No, it's not time to double down on your losing positions. It's time to double down on your commitment to being a disciplined investor...
It's a serious time. And while I'm personally skeptical of the full-on bear market case, I am fully prepared to be proven wrong. And I've made sure that if I am wrong, I won't get hurt too badly.
Making sure that you don't get hurt too badly when you're wrong is the great secret to ultimately succeeding as an investor. You've got to be in a position to live with your losses. You can't allow the markets to dictate your emotions. You can take risks, but you need to understand the risks you're taking... and be comfortable with them.
In today's essay, I'll show you exactly how you can do that...

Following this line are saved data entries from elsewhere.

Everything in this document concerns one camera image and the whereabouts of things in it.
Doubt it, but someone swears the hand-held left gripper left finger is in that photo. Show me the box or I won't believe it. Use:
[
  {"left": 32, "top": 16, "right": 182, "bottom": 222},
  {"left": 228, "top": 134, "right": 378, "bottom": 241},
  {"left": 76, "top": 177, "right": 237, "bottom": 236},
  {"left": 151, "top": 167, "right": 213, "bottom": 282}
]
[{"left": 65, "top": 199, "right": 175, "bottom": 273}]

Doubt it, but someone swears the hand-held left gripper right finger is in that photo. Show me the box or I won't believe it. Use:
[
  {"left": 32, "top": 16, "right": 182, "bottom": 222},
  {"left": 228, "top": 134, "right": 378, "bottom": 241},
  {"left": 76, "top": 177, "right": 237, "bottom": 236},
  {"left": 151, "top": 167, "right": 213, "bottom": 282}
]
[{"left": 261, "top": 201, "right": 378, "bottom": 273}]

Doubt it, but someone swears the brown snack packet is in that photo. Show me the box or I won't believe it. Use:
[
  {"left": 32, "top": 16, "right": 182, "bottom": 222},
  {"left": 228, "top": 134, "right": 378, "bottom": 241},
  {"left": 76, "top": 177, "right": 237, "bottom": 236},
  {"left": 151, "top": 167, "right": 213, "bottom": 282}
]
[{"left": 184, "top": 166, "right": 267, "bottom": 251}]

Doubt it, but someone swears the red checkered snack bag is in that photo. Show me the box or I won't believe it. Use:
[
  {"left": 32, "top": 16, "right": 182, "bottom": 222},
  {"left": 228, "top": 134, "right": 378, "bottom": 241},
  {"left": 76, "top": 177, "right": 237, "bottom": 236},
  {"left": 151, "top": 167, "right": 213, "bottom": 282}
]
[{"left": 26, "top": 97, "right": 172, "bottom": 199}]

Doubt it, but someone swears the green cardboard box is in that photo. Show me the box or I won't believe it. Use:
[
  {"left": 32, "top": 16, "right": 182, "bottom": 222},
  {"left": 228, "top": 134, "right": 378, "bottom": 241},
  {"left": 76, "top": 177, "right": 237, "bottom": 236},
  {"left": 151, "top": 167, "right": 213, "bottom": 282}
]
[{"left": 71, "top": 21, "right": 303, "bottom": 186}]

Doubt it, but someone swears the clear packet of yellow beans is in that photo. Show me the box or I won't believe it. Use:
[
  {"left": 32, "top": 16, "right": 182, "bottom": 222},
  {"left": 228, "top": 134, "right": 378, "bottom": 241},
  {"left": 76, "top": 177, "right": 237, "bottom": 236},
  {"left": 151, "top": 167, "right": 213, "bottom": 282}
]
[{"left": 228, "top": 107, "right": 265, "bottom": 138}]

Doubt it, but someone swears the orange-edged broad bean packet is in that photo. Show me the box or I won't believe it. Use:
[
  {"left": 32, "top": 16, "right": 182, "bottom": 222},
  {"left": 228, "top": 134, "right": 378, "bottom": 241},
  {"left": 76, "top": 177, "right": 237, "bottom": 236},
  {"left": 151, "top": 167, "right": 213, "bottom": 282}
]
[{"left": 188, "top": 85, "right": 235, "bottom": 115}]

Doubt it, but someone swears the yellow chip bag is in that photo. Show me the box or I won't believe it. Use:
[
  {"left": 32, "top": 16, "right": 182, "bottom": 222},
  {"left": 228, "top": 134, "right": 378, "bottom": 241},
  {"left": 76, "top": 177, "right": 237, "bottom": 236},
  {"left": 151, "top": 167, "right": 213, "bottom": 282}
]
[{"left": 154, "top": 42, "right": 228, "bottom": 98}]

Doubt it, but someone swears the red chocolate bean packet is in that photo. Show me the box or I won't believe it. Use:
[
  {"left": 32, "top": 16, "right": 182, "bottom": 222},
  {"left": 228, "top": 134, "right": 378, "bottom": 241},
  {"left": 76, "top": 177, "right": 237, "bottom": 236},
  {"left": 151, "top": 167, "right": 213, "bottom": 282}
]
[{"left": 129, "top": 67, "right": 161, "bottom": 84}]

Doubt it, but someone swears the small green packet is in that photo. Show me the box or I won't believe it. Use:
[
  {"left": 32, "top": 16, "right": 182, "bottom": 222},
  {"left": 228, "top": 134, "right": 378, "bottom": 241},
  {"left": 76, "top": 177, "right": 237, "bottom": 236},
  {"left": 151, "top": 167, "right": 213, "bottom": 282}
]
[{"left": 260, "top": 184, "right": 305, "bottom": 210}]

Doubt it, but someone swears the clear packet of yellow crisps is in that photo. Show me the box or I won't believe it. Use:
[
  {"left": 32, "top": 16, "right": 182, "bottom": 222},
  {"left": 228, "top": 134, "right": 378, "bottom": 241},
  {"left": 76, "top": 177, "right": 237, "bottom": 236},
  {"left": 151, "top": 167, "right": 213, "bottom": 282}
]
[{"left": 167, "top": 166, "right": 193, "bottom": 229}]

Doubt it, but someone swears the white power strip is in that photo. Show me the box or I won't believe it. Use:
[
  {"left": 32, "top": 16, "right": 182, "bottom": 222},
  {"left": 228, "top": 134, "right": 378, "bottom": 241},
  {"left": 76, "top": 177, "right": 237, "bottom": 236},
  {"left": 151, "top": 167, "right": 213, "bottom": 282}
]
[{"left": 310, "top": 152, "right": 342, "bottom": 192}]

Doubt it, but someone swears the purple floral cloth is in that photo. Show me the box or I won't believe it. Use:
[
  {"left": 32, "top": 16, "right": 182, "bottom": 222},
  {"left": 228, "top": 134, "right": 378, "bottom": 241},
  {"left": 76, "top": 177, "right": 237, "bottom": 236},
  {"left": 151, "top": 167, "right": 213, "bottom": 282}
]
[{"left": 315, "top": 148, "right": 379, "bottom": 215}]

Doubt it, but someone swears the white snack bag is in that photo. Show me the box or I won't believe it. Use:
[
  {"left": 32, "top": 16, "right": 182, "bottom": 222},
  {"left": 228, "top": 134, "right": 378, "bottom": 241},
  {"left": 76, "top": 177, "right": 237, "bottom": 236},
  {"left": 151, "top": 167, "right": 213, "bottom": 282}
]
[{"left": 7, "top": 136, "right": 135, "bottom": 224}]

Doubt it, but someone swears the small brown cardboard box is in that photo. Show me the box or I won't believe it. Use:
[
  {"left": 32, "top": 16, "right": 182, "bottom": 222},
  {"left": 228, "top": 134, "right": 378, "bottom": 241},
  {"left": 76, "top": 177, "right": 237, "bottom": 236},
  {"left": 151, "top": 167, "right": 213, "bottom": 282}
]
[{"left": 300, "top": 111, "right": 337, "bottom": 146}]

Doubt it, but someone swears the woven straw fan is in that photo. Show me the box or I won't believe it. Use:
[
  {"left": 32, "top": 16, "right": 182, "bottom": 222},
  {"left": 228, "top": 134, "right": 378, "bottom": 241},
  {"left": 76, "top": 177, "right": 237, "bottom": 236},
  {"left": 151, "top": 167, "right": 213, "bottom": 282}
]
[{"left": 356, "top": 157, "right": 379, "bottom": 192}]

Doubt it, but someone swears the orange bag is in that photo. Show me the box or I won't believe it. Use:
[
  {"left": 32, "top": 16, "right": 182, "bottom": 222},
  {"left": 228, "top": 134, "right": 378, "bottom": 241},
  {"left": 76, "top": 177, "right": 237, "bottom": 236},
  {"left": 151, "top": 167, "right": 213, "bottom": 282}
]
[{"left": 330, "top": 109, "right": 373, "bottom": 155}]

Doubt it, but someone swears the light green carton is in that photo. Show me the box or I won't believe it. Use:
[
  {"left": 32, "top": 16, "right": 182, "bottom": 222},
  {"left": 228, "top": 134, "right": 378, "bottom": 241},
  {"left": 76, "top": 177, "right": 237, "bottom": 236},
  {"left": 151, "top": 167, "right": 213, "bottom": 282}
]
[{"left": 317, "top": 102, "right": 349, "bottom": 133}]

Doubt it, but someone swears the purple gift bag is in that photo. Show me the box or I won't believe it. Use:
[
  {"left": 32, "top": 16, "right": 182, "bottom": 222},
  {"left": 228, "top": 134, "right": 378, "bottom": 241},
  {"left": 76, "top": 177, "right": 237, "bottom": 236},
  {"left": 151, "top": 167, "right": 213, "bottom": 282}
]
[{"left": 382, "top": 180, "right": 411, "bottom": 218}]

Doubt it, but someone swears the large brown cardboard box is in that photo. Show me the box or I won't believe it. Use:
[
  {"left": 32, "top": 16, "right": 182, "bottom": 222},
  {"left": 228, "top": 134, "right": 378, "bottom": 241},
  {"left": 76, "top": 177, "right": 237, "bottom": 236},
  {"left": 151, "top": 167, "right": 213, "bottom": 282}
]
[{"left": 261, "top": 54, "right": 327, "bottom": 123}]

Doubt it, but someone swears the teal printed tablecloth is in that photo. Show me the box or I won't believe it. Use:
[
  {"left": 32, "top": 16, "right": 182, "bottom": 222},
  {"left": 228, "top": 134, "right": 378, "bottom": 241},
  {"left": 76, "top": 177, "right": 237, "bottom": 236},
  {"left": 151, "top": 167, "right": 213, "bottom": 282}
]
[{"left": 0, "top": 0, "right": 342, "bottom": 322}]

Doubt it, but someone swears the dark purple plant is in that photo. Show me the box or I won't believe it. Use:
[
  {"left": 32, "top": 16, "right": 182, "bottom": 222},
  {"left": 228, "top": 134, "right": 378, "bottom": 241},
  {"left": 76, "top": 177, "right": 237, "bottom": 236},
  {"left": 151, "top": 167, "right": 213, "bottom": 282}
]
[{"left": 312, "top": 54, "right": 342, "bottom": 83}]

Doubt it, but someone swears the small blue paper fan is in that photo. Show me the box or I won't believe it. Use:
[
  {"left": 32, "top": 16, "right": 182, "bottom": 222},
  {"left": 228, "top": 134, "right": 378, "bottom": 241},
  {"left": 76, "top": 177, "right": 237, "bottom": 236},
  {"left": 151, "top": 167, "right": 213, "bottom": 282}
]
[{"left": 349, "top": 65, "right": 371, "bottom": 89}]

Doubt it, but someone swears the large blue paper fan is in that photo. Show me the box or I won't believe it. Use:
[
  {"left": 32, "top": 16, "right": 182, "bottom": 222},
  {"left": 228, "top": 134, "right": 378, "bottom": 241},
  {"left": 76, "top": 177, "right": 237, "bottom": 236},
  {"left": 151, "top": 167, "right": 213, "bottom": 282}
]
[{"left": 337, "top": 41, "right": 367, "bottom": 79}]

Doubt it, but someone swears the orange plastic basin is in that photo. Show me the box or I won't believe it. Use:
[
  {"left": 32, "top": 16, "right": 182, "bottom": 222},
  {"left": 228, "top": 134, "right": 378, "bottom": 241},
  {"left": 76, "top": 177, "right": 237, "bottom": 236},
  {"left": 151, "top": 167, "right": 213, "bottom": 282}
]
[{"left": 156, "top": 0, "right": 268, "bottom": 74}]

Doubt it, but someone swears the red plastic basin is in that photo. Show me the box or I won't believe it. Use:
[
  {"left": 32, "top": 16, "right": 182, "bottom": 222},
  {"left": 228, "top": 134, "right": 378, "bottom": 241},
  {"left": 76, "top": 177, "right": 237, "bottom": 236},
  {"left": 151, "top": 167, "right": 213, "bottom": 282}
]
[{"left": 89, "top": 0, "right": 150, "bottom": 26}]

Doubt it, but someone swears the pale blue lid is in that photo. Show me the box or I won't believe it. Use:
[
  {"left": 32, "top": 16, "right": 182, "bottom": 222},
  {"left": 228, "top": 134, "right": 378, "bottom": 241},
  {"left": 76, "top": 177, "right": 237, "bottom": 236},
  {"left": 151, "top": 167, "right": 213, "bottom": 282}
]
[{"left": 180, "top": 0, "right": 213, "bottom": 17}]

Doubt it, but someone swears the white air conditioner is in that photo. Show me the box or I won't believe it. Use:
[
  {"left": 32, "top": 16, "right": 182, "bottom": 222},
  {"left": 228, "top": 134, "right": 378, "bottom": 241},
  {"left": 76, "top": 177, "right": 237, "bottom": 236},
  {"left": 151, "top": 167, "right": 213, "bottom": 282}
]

I once asked an early mentor of mine, a 40-year veteran of the markets, "What's the difference between the winners and the losers in the markets?"
I'll never forget his reply: "The winners don't need the money."
You can't risk more than you can afford to lose. It's advice that I took to heart. You should, too.
Yes, we all want to grow our wealth through investing in the capital markets, but that happens gradually, over time. It takes patience... and you can't get there without a solid risk-management plan.
Given current market conditions, it's especially important to know how to manage market risk.
At the heart of any great risk-management plan is trailing stops. Long time DailyWealth readers know that trailing stops are an effective risk-management tool for individual investors because they limit losses and let your winners run.
I recommend using a simple 25% trailing stop. It's a time-tested strategy which, backed up by my extensive back-testing, has proven to be an effective risk-management system over and over again. It's widely used by experts like Steve Sjuggerud and Stansberry Research founder Porter Stansberry.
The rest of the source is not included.